I assume this is another install-only dependency solver? - new topic

 A dependency solver needs information about the package universe.
 
Which brings up the question which data format the information has.

At
OpenPKG we use a RDF which basically contains a dump of all RPM
metainformation. RDF is XML that means easy to create with print and a
lot of parsers available.  Compression is widely available and useful in
XML environments. We also defined and implemented a hyperlink feature
which allows our RDFs to link to others, e.g. often you find a
handcrafted toplevel RDF [1] pointing to others generated by index
programs [2].

The experiences we collected with this approach over years are good. If
I would have to solve the problem again, I'd consider two things to
improve performance.

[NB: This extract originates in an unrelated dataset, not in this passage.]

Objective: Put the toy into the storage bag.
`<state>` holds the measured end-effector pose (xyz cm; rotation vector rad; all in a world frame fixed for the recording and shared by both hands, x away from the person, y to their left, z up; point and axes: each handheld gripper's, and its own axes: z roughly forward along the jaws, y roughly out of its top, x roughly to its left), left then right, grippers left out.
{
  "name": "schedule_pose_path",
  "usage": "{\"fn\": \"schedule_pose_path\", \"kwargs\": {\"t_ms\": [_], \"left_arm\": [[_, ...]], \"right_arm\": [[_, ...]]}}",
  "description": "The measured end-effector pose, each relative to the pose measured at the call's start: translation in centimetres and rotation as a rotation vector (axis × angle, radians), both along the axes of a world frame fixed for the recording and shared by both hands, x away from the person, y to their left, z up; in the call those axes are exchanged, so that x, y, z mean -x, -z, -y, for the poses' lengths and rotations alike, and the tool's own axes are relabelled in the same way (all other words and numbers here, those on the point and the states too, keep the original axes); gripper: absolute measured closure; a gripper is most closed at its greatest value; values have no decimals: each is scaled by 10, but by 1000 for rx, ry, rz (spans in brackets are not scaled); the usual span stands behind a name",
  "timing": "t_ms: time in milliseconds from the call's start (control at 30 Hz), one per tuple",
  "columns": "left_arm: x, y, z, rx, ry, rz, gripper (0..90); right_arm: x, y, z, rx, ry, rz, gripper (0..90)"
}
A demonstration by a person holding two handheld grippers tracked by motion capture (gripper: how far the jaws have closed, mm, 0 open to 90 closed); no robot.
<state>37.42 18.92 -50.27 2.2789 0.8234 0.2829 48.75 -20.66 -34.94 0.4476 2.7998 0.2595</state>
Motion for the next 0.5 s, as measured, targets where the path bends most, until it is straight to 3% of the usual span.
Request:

One is the ability for the data format to carry
checksum information along with links to enable clients to safely
retrieve valid data from their caches, if available. The other
improvement would be a structure that allows partial downloads of index
information - XAR comes to my mind. Further improvements like selective
data retrieval would be possible with online random access methods at
the price of not being supported by all protocols and media, so we opted
not to consider them.

 The information is time sensitive, and is usually not resident on the
 local client.
 
And the information is likely to be used repeatedly which brings up the
topic of caching and cache expiry/validation.

 Which means that an integrated dependency solver must undertake
 transport of the information necessary to perform depsolving.
 
Or call external helpers to execute the actual transport. Or retrieve
from cache.

 The end-point of the discussion will be a choice of network transport
 or a feature reversion for the rpm-5.0 roadmap. No other choice is
 possible imho.
 
Neither fixed choice nor feature reversal is necessary.  An external
helper fed by RPM with URIs could make RPM network transport agnostic.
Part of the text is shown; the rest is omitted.